# INPUT MATERIAL

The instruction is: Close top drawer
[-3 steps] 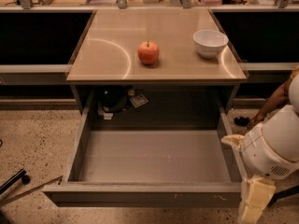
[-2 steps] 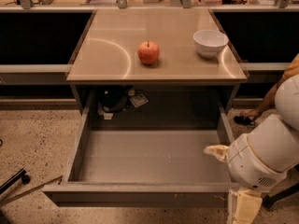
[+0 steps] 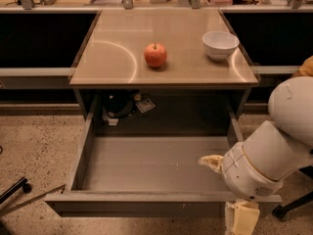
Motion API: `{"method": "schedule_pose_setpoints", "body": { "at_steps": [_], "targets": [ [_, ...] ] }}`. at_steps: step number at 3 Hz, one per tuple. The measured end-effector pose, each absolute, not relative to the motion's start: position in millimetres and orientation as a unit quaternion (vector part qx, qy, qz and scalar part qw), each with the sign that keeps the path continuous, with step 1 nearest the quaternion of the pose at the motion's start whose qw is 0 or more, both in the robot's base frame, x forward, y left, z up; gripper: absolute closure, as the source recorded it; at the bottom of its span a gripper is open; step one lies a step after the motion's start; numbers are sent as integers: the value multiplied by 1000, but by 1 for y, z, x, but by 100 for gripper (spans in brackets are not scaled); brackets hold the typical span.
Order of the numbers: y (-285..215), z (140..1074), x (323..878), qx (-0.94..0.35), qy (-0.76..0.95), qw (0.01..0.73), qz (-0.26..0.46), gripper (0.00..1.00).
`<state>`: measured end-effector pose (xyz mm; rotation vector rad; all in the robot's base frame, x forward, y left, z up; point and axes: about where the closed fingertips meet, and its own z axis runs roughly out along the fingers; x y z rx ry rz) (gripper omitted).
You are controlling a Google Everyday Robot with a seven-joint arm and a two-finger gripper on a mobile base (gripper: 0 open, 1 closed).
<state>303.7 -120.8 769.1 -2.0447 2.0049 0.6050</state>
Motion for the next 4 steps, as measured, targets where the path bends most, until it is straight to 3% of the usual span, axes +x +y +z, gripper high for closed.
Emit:
{"method": "schedule_pose_setpoints", "body": {
  "at_steps": [4],
  "targets": [
    [-112,717,212,-662,680,61,311,0]
  ]
}}
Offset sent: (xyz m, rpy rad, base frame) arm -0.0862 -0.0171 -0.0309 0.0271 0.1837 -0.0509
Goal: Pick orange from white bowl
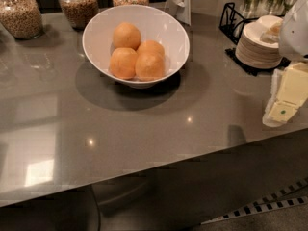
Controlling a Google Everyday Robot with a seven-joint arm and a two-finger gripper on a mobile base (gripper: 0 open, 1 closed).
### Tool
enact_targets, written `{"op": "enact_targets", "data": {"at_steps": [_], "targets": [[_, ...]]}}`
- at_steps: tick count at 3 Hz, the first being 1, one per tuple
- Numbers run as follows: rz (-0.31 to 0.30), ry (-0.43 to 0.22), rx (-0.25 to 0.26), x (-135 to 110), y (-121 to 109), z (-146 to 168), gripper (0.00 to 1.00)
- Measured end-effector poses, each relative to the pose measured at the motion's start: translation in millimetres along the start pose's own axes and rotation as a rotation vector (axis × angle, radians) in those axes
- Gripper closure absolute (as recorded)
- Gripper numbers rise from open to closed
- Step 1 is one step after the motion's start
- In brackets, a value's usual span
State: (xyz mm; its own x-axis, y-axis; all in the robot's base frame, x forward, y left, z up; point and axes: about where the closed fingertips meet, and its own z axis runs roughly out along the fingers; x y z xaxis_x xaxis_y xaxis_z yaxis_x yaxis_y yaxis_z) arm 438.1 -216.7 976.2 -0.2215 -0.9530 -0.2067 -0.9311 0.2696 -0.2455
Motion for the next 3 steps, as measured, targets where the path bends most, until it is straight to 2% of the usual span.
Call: {"op": "enact_targets", "data": {"at_steps": [1, 2, 3], "targets": [[0.000, 0.000, 0.000, 0, 0, 0, 0.00], [0.005, -0.089, 0.013, -25, -12, 5, 0.00], [0.032, -0.210, 0.044, -65, -34, 13, 0.00]]}}
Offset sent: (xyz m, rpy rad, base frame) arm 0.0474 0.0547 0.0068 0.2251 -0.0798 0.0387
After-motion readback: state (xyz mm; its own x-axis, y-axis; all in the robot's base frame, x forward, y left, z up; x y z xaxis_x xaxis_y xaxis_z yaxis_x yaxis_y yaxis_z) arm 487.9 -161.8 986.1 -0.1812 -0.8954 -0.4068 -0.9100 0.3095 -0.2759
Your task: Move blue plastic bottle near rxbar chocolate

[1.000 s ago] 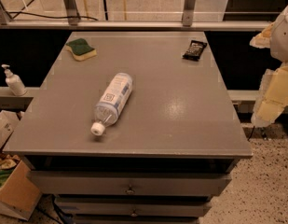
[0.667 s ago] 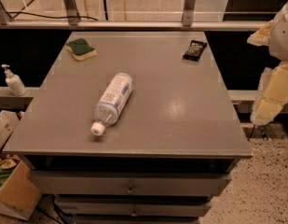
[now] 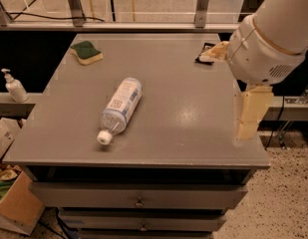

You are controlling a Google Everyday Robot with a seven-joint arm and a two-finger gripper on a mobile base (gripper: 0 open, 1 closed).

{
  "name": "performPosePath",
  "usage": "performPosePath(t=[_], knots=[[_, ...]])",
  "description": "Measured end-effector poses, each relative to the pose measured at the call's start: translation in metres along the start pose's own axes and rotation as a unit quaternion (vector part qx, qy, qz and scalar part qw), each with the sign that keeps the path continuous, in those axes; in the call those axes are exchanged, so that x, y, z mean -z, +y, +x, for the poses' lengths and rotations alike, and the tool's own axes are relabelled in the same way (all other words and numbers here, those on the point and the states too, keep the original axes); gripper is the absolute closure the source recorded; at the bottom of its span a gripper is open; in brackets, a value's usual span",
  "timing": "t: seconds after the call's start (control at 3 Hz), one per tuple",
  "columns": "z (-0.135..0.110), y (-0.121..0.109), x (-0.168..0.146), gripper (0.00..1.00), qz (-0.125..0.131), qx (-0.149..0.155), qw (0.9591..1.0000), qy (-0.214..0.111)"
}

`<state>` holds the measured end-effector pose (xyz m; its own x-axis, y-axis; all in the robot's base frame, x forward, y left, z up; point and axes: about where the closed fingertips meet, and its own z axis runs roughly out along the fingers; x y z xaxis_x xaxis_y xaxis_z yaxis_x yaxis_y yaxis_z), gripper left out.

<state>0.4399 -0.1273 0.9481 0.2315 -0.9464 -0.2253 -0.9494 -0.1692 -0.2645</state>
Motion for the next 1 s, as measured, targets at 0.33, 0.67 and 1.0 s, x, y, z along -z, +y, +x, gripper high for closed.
performPosePath(t=[0.33, 0.67, 1.0], knots=[[-0.0407, 0.0097, -0.0233, 0.00, -0.005, 0.100, 0.9940, -0.045], [-0.0457, 0.0105, -0.0224, 0.00, -0.001, 0.152, 0.9871, -0.048], [-0.0449, 0.0103, -0.0216, 0.00, 0.000, 0.152, 0.9872, -0.047]])
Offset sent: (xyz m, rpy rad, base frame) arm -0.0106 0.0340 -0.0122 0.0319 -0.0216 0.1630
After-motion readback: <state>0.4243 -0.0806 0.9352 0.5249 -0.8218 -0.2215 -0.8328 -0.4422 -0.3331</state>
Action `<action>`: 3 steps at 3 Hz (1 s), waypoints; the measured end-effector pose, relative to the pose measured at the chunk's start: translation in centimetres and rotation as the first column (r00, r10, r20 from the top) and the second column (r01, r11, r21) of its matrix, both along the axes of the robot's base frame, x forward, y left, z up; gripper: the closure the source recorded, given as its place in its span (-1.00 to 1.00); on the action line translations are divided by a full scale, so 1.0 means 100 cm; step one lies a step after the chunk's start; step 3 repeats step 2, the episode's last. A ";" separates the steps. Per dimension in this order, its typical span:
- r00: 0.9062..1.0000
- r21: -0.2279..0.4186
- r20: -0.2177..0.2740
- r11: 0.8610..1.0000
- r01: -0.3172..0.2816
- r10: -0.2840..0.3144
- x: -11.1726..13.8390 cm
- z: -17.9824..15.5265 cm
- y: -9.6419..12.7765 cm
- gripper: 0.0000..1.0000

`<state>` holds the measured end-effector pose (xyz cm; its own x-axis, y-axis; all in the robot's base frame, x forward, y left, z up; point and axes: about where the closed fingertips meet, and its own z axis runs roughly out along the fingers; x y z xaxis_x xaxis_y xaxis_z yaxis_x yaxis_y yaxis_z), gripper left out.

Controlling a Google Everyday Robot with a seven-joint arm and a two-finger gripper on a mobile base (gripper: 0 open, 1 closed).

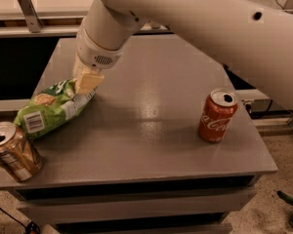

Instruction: Move green rice chip bag near orange can

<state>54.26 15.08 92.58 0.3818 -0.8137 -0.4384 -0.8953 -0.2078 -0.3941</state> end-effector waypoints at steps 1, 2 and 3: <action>1.000 -0.001 0.001 1.000 -0.003 0.003 -0.001 0.000 0.001 -1.00; 1.000 -0.001 0.001 1.000 -0.003 0.003 -0.001 0.000 0.001 -1.00; 1.000 -0.001 0.001 1.000 -0.003 0.003 -0.001 0.000 0.001 -1.00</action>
Offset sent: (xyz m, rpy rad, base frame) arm -0.0008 0.0008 0.0001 -0.0008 -0.0004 0.0019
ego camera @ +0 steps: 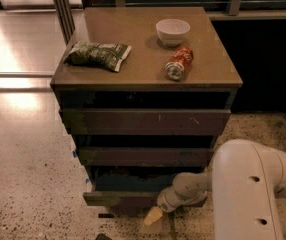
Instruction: Open bottom drawer
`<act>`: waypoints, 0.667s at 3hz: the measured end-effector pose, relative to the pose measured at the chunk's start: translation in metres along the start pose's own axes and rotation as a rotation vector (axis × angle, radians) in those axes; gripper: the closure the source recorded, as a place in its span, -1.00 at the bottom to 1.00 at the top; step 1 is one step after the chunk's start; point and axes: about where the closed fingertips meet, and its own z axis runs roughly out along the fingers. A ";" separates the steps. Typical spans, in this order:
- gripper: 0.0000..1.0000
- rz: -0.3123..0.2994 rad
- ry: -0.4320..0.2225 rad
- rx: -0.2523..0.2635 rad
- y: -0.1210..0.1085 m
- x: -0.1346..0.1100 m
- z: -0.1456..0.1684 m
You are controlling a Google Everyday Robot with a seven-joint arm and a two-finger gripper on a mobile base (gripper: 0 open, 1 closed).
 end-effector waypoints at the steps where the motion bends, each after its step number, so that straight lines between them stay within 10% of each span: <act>1: -1.00 0.032 0.007 0.011 -0.014 0.004 0.012; 2: -1.00 0.032 0.007 0.011 -0.014 0.004 0.012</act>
Offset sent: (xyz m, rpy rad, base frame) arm -0.0012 -0.0129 -0.0949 -0.0565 0.2718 0.0123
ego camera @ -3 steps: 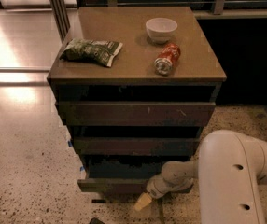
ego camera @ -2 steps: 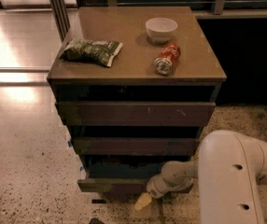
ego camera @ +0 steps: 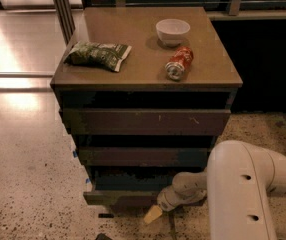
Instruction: Open bottom drawer
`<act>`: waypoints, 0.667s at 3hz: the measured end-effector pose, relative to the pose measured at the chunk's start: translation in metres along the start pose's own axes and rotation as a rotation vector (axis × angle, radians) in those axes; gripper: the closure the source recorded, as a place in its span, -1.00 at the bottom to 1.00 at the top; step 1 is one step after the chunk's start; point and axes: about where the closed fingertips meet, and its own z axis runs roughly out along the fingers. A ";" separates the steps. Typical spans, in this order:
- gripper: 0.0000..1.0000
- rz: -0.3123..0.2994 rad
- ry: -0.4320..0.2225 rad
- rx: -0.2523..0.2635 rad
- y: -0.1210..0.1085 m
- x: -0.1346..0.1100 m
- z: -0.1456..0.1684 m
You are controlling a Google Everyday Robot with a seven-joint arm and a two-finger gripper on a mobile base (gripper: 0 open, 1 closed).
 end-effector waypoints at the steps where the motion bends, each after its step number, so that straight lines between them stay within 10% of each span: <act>1: -1.00 -0.033 -0.028 0.011 0.002 -0.014 -0.007; 2: -1.00 -0.076 -0.067 0.042 -0.011 -0.042 -0.011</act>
Offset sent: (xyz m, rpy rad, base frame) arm 0.0747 0.0246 0.0414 0.0373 -0.1949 0.0327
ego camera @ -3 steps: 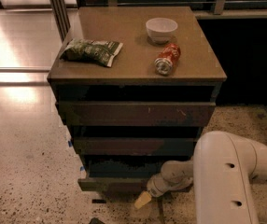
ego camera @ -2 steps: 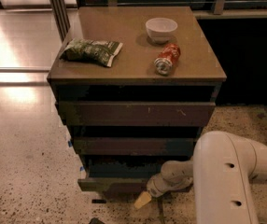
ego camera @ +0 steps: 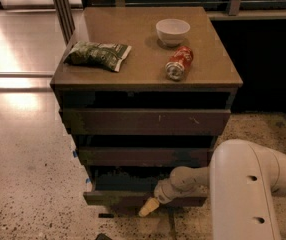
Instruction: Open bottom drawer
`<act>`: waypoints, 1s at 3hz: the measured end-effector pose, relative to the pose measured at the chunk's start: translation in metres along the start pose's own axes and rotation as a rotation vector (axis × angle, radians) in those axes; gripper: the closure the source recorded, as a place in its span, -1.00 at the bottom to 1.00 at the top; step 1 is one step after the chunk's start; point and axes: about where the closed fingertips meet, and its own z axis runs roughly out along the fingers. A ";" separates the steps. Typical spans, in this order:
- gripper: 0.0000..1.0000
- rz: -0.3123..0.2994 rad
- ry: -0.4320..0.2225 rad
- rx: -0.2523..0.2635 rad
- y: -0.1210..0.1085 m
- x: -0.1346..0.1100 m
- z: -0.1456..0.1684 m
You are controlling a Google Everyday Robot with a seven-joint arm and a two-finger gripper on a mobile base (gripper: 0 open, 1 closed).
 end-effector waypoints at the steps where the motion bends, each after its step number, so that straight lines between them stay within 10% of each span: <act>1: -1.00 0.003 0.004 0.002 -0.001 0.002 0.002; 3: -1.00 0.049 0.060 0.029 -0.011 0.024 0.040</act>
Offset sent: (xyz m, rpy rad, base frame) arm -0.0033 -0.0087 -0.0679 -0.1064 0.0528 -0.0724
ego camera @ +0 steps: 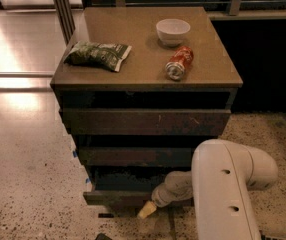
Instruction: Open bottom drawer
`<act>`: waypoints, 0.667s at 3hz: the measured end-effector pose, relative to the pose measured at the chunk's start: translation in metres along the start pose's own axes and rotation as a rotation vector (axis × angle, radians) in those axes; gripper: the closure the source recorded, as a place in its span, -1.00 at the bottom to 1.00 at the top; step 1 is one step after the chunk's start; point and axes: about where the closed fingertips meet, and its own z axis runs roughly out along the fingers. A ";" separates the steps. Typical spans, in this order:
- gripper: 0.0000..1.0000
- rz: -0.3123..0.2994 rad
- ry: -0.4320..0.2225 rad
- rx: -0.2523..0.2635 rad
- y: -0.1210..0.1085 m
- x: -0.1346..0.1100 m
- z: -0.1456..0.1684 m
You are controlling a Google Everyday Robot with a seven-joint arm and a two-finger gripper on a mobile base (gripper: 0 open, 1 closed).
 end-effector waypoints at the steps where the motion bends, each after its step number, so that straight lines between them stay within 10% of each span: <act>1: -1.00 0.039 0.024 -0.018 -0.002 0.010 0.014; 2: -1.00 0.039 0.024 -0.018 -0.002 0.008 0.011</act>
Offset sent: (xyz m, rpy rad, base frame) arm -0.0026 -0.0010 -0.0192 -0.0051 0.0448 -0.0205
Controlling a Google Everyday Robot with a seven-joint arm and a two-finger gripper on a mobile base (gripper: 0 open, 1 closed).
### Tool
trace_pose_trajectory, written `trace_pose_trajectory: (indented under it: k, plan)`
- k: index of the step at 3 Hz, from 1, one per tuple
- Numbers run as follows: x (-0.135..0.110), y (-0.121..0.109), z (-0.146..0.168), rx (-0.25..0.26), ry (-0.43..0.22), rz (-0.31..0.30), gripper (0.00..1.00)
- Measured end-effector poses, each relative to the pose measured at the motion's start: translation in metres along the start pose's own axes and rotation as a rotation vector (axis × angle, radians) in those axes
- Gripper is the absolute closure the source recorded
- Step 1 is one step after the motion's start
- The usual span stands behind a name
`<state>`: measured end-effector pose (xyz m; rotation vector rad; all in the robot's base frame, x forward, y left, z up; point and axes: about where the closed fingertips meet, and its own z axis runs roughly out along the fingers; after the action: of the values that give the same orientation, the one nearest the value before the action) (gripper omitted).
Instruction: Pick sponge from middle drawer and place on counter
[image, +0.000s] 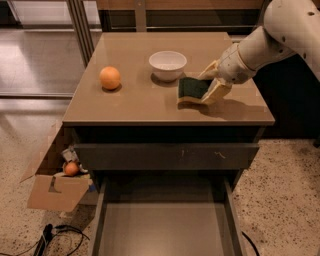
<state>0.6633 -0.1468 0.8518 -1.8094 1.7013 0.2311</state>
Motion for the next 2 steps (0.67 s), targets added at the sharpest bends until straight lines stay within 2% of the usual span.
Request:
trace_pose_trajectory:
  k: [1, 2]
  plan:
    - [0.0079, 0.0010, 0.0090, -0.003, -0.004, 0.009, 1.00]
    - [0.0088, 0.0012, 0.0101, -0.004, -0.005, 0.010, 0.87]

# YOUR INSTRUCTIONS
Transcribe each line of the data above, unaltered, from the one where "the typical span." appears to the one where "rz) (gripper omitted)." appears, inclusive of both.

# OUTPUT OF THE TASK
Motion API: `{"method": "schedule_pose_setpoints", "body": { "at_steps": [_], "targets": [ [_, ...] ] }}`. at_steps: step number at 3 Hz, one per tuple. The measured end-effector pose, each absolute, not relative to the motion's start: position in millimetres and orientation as a unit quaternion (vector part qx, qy, qz and scalar part qw), each with the sign that keeps the path continuous, with step 1 nearest the quaternion of the pose at the motion's start whose qw is 0 or more, both in the robot's base frame, x forward, y left, z up; gripper: absolute closure, as the source recorded it; at the bottom of its span a gripper is open; step one lies a step after the motion's start; numbers are sent as integers: the value multiplied by 1000, but by 1 for y, z, x, but by 100 for gripper (spans in brackets are not scaled); brackets hold the typical span.
Order of the numbers: y (-285..215), z (140..1074), x (323..878), qx (-0.94..0.35), qy (-0.76..0.95), qw (0.01..0.73), qz (-0.26..0.46), gripper (0.00..1.00).
`<state>`: measured end-effector pose (xyz mm; rotation vector rad; all in the robot's base frame, x forward, y left, z up; point and axes: about where the closed fingertips meet, and its own z axis runs roughly out along the fingers; x y z rx ry rz) (gripper omitted).

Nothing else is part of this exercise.